If the Celtics can embrace the chaos, rather than run from it like they have so far, they can level the playing field. In a basketball sense, all this is crazy. But the Heat have made this series about emotional intelligence, not basketball. And on that court, the Celtics have been unable to compete.
Grant Williams was the only Boston Celtics player who met the moment
In Game 2, only one Celtic understood what kind of game they were actually playing: Grant Williams. For a few fleeting moments, I saw in his eyes that someone understood that sleepwalking through this series was not going to fly. He went at Butler directly, even butting heads with him like an alpha-bull goat. When he dunked, he gave that rim one extra pull, just for good measure.
But Grant’s teammates failed him. He lacks the basketball skills to back up his smoke and eventually wound up looking silly next to Butler. But you know who does have the skills to take on Butler and win: Tatum or Brown. Where were they when Butler called Grant too small?

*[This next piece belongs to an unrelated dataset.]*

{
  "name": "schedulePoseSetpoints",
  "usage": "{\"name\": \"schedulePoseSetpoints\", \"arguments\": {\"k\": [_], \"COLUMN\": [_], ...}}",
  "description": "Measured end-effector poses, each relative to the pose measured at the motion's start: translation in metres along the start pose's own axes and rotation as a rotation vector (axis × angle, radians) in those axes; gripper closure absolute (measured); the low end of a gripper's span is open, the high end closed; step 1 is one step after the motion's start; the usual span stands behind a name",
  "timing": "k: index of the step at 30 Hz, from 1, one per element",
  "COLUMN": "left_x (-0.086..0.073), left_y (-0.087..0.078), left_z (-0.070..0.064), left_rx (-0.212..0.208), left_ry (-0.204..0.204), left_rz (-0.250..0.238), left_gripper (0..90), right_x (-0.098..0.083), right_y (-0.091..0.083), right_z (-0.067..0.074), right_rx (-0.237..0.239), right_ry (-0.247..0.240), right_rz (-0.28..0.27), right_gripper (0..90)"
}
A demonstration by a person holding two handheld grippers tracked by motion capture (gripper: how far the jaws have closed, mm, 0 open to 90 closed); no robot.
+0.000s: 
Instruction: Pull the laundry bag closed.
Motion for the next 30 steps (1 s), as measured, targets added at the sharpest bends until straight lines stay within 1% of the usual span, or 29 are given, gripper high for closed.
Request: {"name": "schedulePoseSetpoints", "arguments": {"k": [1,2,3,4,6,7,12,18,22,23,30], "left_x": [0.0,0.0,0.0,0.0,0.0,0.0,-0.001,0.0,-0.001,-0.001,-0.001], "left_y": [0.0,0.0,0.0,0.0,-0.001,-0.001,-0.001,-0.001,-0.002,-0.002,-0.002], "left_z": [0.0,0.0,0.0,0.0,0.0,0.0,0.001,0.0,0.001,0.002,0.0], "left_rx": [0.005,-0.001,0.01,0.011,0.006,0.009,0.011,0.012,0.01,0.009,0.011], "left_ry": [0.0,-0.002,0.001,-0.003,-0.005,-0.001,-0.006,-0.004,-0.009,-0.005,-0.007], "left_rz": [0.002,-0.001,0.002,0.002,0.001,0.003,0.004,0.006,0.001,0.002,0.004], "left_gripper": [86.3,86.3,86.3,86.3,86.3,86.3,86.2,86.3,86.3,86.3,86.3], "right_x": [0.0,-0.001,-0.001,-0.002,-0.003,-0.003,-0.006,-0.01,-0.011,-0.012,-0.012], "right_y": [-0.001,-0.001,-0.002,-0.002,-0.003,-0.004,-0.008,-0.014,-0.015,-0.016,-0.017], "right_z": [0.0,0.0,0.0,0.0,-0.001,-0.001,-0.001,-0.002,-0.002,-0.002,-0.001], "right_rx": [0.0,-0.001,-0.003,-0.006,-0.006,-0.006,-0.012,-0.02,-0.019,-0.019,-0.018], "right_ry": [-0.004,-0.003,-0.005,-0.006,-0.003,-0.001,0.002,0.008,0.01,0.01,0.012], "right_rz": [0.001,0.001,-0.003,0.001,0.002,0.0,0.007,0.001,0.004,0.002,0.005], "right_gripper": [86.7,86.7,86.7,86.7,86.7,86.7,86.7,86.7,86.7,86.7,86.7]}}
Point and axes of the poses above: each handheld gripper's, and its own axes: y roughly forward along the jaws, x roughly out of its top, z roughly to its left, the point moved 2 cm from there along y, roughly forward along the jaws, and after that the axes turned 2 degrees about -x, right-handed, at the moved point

Even though he will be the subject of relentless criticism over the next few days, Grant’s willingness to suit up and battle should be praised. The Boston Celtics have tried the “pure basketball” angle, and they’ve been smoked twice in a row. It’s time this team had each other’s backs because right now they’re getting bullied. Grant should not—and cannot—stand up to this alone, but maybe he can be the spark that lights this candle.
And right now, that flicker of hope is all we’ve got.